These provisions essentially manipulate the landmark 1992 Supreme Court decision Casey v. Planned Parenthood, which upheld the fundamental right to abortion established by Roe but gave states broad authority to regulate the procedure as long as it didn’t put “undue burden” on a woman seeking abortion—an ambiguous measure that states and advocates have been fighting over ever since. The Supreme Court even considered some of the TRAP laws in 2016, finding in Whole Woman’s Health v. Hellerstedt that Texas laws requiring clinic doctors to have admitting privileges were unconstitutionally limiting women’s access to abortion. But these new lawsuits over TRAP laws and subsequent licensing requirements are testing the limits of that ruling, and similar questions of “undue burden” may work their way again to the Supreme Court soon. In February, the Justices temporarily blocked a Louisiana law, almost identical to Texas’, that was upheld by a lower court. (Notably, Justices Clarence Thomas, Samuel Alito, Brett Kavanaugh, and Neil Gorsuch dissented.) The Court has not yet decided whether to hear the Louisiana case. 

“Our clinics have been under these threats for many years, but the extremists are becoming more and more emboldened…to see how far they can push them,” says Madsen, whose organization includes a network of more than 100 abortion providers. 

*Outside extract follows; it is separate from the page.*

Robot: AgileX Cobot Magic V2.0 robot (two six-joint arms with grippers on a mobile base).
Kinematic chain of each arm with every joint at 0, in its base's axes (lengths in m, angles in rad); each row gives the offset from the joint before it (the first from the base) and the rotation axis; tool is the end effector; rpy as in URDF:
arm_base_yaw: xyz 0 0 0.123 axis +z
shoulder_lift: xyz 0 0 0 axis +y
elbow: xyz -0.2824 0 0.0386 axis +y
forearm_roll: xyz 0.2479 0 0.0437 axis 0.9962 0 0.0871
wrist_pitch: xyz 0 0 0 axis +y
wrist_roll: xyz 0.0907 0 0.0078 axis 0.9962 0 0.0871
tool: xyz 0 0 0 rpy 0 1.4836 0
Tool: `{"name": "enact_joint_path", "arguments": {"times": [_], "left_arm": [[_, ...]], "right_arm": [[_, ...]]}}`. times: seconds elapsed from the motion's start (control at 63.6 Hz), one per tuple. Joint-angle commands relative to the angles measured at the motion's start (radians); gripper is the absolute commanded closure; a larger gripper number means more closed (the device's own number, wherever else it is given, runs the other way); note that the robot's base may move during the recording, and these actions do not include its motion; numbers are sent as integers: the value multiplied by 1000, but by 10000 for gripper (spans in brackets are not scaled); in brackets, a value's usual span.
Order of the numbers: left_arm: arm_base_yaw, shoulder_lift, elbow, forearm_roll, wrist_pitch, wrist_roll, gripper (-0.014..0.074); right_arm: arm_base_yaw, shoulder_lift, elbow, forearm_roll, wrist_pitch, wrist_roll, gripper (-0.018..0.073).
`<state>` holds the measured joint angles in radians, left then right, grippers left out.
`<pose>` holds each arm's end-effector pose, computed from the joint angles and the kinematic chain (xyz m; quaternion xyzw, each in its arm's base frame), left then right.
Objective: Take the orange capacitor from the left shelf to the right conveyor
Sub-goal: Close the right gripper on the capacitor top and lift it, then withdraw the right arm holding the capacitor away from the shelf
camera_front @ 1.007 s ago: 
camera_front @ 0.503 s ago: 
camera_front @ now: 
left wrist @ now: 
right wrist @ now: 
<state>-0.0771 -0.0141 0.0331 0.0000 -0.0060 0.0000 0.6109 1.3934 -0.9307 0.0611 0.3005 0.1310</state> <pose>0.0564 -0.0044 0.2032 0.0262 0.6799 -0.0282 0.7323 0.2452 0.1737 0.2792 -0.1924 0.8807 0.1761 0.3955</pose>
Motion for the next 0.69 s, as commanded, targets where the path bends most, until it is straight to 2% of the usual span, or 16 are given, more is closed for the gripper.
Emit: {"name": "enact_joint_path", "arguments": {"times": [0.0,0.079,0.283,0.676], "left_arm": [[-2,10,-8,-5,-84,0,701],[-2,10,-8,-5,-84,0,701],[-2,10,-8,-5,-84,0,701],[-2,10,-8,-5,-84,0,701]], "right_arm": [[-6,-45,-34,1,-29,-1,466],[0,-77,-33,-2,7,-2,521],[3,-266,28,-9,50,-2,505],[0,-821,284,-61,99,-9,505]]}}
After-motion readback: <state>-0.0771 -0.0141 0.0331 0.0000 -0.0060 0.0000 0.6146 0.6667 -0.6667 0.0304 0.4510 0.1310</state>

Missouri is just the latest test case. The second-to-last abortion clinic in the state closed last year after it was unable to get newly required physicians’ admitting privileges. Between that closure and a new state requirement for pelvic exams to be performed even for medication abortions, despite the fact that the American College of Obstetricians and Gynecologists does not recommend this practice, more Missouri women have already started going out-of-state to obtain abortions. If the Planned Parenthood in St. Louis does close, that number will only increase and women in the state could have to drive anywhere from 10 minutes to over three hours across the border to find a clinic. And that’s if they have a car. “No one should be forced to navigate these burdensome barriers, including leaving their home state in order to access abortion care,” Madsen notes. (The Abortion Care Network recently set up a hotline people can call or text to find their closest abortion provider.)

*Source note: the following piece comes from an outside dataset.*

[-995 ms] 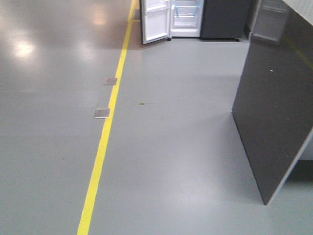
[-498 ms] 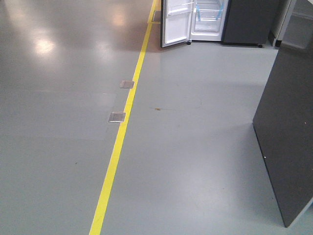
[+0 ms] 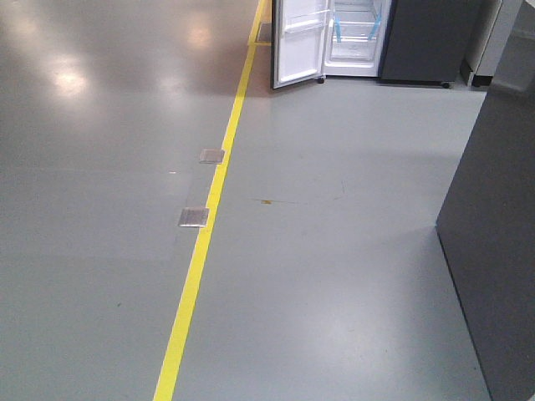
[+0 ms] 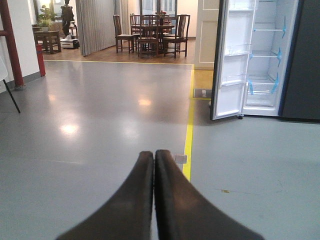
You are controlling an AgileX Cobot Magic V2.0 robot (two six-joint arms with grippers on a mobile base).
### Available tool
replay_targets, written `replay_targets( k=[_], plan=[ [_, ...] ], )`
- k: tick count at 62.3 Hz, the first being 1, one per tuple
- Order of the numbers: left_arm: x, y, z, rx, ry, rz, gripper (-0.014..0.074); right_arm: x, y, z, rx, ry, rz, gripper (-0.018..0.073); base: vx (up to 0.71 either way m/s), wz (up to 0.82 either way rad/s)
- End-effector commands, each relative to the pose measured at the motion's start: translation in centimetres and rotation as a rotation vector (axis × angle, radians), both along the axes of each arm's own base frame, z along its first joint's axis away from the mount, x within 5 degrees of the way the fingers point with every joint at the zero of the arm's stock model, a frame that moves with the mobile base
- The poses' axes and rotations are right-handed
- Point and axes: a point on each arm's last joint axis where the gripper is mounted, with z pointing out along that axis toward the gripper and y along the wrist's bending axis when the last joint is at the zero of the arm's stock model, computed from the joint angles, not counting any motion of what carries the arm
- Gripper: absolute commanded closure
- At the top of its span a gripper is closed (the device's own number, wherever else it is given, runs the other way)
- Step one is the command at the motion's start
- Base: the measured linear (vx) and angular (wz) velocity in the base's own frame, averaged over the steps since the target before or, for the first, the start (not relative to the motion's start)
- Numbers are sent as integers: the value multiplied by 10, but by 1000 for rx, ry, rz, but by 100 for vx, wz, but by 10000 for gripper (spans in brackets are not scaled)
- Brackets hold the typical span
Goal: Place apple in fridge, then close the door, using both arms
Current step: 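Drive toward the open refrigerator carrying the apple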
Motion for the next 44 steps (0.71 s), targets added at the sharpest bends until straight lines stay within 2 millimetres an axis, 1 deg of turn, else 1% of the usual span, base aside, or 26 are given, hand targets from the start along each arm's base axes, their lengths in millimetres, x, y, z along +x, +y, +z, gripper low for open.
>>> replay_targets(
  k=[1, 44],
  plan=[
    [0, -1, -2, -5, -67, -10, 603, -15, 5, 13, 18, -66, 25, 504, 26, -4],
    [0, -1, -2, -5, -67, -10, 603, -15, 5, 13, 17, -66, 25, 504, 27, -1]
  ],
)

Now, the Hope Clinic for Women, right across the border in Illinois, is gearing up for the likely closure of the St. Louis facility. About half of the Hope Clinic’s patients already come from Missouri; it’s just a 15 minute drive from downtown St. Louis. “It’s really been all hands on deck,” Dreith says. The clinic had an emergency meeting the day Planned Parenthood announced its pending closure. They hired a lawyer, and they’re looking into hiring new staff and the possibility of adding additional hours or days they’ll perform abortions. 

In contrast to Missouri, Illinois has been actively expanding abortion protections—putting the staff at Hope Clinic on an emotional rollercoaster, as they’ve seen Illinois shore up reproductive rights while Missouri drastically restricts them. The same day Planned Parenthood said it might close, the Illinois House of Representatives passed a sweeping bill to protect abortion. “We’re really seeing it all as this unique border city that is kind of a clinic in two different states, even though we’re only operating in one,” Dreith says. In April, the Hope Clinic put up a billboard near the state line along the interstate coming from St. Louis that reads: “Welcome to Illinois, where you can get a safe, legal abortion.”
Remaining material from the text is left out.